Africa-Press – Niger. L’exploitation des ressources naturelles constitue une préoccupation majeure du gouvernement de la refondation, comme l’illustrent les décisions prises en lien avec cette question: retrait de permis miniers à certaines entreprises étrangères, nationalisation ou création de sociétés dans ce secteur stratégique, mesures sur le contenu local. Ce sont, entre autres, les actes posés par les autorités nigériennes.
Le ton a été donné en 2024 avec des décisions portant respectivement sur le retrait de permis miniers attribués quelques années auparavant aux entreprises Areva (devenue ORANO) et Goviex ; la création de deux sociétés d’État, notamment « Mazoumawa National Gold Company » pour l’exploitation de l’or, et « Timersoi National Uranium Company » pour l’exploitation de l’uranium ; ainsi que l’adoption d’une ordonnance relative au contenu local dans les secteurs des mines et des hydrocarbures, afin de promouvoir l’utilisation des biens et services locaux ainsi que la formation, le développement des capacités et des compétences locales, le transfert de technologie, etc.
Lors du Conseil des ministres du 19 juin 2025, le gouvernement de la refondation a décidé de la nationalisation de la Société des mines de l’Aïr (SOMAÏR), détenue jusque-là à 63,40 % par la société française Orano. Cette décision est justifiée par la volonté de « permettre la jouissance optimale des richesses issues des ressources minières par les Nigériens ».
Toujours concernant le secteur minier, le Président de la République, le Général d’Armée Abdourahamane Tiani, a signé, le 8 août 2025, une ordonnance portant nationalisation de la Société des Mines du Liptako (SML SA), active dans l’exploitation de l’or, pour non-respect des engagements contractuels vis-à-vis de l’État.
Dans la foulée, un décret signé le même jour suspend, sous réserve de dérogation, l’exportation de certaines substances minières, notamment les pierres précieuses, les pierres semi-précieuses et les météorites.

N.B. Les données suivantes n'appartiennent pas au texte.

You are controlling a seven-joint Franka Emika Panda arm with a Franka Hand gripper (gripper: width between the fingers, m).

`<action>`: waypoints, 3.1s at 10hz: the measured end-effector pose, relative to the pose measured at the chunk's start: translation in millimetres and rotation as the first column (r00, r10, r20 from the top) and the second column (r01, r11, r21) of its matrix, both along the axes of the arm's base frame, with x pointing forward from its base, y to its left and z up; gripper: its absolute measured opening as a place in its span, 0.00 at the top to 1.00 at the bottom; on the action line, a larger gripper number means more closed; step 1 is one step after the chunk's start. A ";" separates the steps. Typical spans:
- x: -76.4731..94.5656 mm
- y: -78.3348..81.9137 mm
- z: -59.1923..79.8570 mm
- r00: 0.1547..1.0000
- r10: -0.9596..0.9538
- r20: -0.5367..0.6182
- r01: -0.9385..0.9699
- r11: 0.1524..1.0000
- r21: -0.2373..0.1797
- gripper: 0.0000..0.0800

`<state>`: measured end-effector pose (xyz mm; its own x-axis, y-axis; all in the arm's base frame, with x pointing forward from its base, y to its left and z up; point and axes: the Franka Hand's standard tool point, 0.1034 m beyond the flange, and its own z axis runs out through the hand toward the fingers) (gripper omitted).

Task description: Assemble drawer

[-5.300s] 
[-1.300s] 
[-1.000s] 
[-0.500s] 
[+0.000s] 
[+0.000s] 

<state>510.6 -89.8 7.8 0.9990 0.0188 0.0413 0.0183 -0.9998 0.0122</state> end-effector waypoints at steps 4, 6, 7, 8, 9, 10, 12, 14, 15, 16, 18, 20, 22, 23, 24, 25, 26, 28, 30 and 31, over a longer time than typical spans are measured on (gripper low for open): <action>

Récemment, lors du Conseil des ministres du 3 mars 2026, d’autres décisions ont été prises, concernant cette fois-ci des conventions d’établissement entre la République du Niger et la Compagnie des Mines du Niger (COMINI SARL) pour l’installation et l’exploitation d’une usine d’affinage d’or à Niamey ; la société AFRIOR SA pour l’installation et l’exploitation d’une chaîne d’affinage d’or ; la société ECOMINE SA pour l’installation et l’exploitation d’une usine d’affinage d’or à Niamey.

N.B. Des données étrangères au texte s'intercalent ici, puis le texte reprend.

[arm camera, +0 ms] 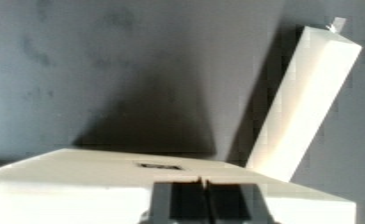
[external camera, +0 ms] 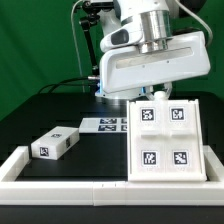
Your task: Assemble cabinet
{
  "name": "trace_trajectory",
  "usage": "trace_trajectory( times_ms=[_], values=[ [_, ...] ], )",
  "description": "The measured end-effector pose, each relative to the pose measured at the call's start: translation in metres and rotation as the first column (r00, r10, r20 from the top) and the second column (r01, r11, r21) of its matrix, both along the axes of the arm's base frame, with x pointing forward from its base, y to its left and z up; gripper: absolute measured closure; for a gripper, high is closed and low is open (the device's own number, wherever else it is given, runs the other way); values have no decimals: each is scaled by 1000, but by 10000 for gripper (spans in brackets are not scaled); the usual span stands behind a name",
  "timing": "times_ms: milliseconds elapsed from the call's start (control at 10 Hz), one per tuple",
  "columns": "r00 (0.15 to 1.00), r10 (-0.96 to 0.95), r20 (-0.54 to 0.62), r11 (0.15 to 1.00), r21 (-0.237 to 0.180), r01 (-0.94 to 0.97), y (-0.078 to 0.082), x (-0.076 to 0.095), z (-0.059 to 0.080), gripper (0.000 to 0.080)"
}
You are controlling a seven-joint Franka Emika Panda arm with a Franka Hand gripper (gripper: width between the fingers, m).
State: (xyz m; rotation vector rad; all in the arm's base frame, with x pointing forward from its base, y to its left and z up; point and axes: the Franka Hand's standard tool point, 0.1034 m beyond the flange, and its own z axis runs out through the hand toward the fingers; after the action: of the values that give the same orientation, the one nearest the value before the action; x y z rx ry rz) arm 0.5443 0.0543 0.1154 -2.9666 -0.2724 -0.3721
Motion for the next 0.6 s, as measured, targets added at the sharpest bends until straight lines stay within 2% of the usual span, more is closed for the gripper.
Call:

Selon le communiqué du gouvernement nigérien, conformément aux dispositions pertinentes du Code minier et de ces conventions, l’État a décidé de la résiliation des conventions d’établissement le liant à ces trois (3) sociétés, pour, entre autres raisons, le non-respect des engagements et de la réglementation minière applicable.

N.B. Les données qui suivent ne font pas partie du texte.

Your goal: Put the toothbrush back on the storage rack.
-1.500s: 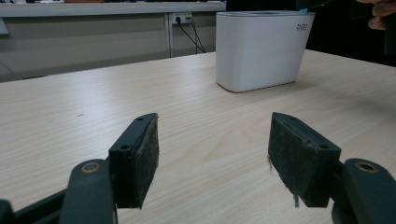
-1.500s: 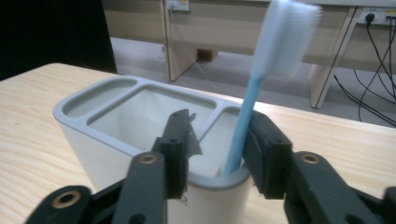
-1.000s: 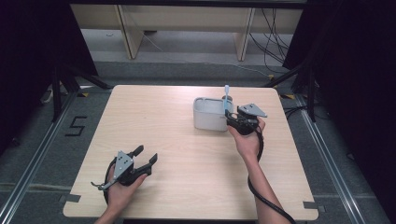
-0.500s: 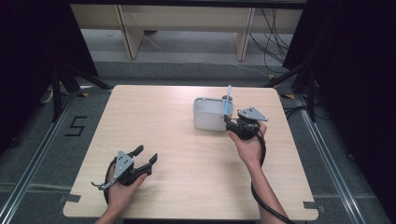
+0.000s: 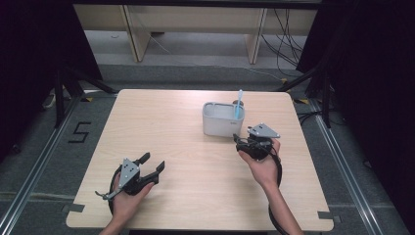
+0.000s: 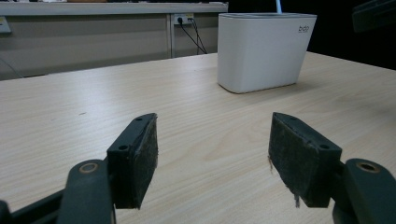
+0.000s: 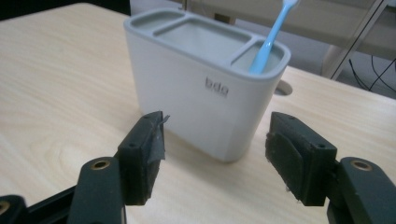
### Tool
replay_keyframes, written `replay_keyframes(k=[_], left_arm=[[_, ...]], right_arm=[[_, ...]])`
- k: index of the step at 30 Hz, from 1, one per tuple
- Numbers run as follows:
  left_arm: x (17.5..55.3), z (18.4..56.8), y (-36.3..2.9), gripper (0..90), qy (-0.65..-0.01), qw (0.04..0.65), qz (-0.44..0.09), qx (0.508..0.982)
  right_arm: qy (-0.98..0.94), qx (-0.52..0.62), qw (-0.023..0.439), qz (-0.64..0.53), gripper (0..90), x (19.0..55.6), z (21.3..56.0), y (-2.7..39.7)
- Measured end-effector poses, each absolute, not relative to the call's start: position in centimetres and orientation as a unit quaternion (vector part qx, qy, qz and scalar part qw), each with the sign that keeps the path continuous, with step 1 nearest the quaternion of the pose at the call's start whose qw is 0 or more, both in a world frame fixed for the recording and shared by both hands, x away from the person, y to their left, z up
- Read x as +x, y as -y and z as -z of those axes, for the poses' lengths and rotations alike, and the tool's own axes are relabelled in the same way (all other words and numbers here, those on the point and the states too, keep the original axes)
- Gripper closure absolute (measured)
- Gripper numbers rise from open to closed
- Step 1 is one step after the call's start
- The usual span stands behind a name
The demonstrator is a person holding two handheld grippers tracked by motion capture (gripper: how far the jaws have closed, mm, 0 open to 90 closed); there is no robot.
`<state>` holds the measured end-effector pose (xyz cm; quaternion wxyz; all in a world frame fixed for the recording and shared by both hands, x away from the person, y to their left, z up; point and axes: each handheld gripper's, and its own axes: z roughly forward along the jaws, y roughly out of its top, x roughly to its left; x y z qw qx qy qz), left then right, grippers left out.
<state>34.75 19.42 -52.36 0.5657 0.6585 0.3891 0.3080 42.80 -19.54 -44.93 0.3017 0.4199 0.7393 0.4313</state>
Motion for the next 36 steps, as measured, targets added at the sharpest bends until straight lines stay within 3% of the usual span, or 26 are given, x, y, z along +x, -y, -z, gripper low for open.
replay_keyframes(k=[19,29,36], left_arm=[[34.6,52.4,-19.2,32.4,-0.384,0.562,-0.314,0.662],[34.6,52.4,-19.2,32.5,-0.381,0.562,-0.312,0.665],[34.6,52.4,-19.2,32.5,-0.383,0.563,-0.311,0.663]], right_arm=[[-0.754,0.426,0.271,-0.419,34.4,38.5,50.0,20.4],[-0.737,0.416,0.295,-0.443,34.4,38.4,51.3,20.5],[-0.731,0.420,0.283,-0.457,34.4,38.4,51.4,20.5]])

Lors de cette session du Conseil des ministres, parmi les communications à l’ordre du jour figurait celle du ministre du Pétrole relative à la demande de prorogation de la période de validité des autorisations exclusives de recherche dites R1, R2, R3 et R4 par la société Savannah Energy Niger. La communication précise que, de l’examen approfondi de cette demande par les services techniques du ministère, il est ressorti que les obligations contractuelles et réglementaires liées au programme de travail minimum, telles que prévues dans le contrat de partage de production, n’ont pas été satisfaites sous plusieurs aspects. Ce qui a entraîné le rejet, par le ministre du Pétrole, de la demande de prorogation.
Qu’il s’agisse du retrait des permis, de la résiliation des conventions, de la nationalisation ou de la création de nouvelles sociétés minières, ou encore du contenu local, le gouvernement de la refondation explique et justifie ces actes par le souci d’une gestion plus saine et plus durable des ressources naturelles, ainsi que par la volonté d’assurer aux Nigériens une jouissance optimale des richesses issues de leur exploitation.